Durch die Anwendung eines semantischen datengesteuerten Ansatzes (unter Verwendung von Wissensdiagrammen) zur Erfassung dieser klinischen Dokumente besteht die Möglichkeit diese auf klinischen Taxonomien abzubilden, um die Entitäten und Beziehungen innerhalb der Dokumente zu verstehen. Auf diese Weise ist es möglich Objekten und Datenelementen eine Bedeutung zuzuweisen und sie mit verwandten Daten in der EMR und anderen Datenquellen zu verknüpfen, um so letztlich ein unternehmensweites Wissensdiagramm über den Patienten zu erstellen. Eine 360-Grad-Sicht auf den Patienten kann eine Reihe von Initiativen im Gesundheitswesen unterstützen: z.
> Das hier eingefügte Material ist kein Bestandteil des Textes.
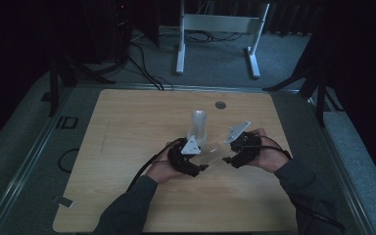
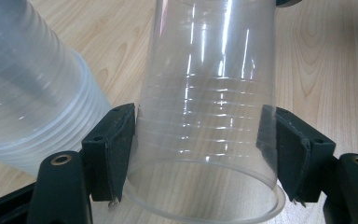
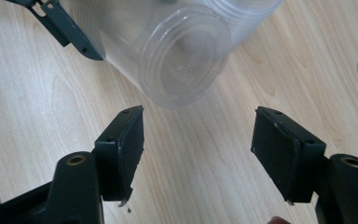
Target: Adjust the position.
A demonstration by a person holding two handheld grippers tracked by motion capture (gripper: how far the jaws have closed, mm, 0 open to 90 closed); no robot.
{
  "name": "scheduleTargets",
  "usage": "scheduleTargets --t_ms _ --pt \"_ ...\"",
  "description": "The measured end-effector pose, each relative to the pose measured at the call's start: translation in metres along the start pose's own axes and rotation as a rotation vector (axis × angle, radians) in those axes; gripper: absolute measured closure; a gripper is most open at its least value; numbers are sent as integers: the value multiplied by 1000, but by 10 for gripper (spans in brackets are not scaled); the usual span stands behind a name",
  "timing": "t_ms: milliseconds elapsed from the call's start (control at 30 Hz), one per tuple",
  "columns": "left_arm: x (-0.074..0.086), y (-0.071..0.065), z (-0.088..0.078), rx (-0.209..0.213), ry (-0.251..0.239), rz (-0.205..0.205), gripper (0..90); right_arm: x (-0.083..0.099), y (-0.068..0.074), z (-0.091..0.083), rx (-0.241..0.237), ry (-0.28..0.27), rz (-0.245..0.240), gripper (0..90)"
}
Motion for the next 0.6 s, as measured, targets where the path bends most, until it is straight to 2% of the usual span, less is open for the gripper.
scheduleTargets --t_ms 600 --pt "2 -8 6 0 44 58 290 -1 8 7 -25 75 -78 341"
Point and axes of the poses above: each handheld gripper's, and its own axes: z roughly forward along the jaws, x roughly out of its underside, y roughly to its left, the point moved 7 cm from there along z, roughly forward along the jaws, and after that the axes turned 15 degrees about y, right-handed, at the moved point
B. die aktive Teilhabe an einem Genesungsprozess, das Gesundheitsmanagement, Präzisionsmedizin und klinische Entscheidungsfindung.

Fazit

Die Folgen der Verwendung von alten Systemen, von zu viel Papier und des Widerstands gegen eine Modernisierung ohne kontextbezogene Daten können erheblich sein: Nicht nur in Bezug auf die Kosten, sondern auch in Bezug auf die Patientenversorgung, das Wohlbefinden der Mitarbeiter:innen und die Umwelt (Diese Statistiken für das Jahr 2022 zeigen, warum das Bedrucken von weniger Papier der Welt zugutekommt.).

Der erste Schritt in Richtung Automatisierung sollte vorausschauend und mit einer intelligenten Lösung für die Dokumentenverarbeitung erfolgen, die die Leistung von KI und Wissensdiagrammen nutzt, um einen Kontext zu Ihren Daten herzustellen. Dabei ist es in Ordnung, klein, eventuell sogar nur mit einer Abteilung zu beginnen, um die Auswirkungen sprich die Ergebnisse, erst zu testen: Fangen Sie einfach an.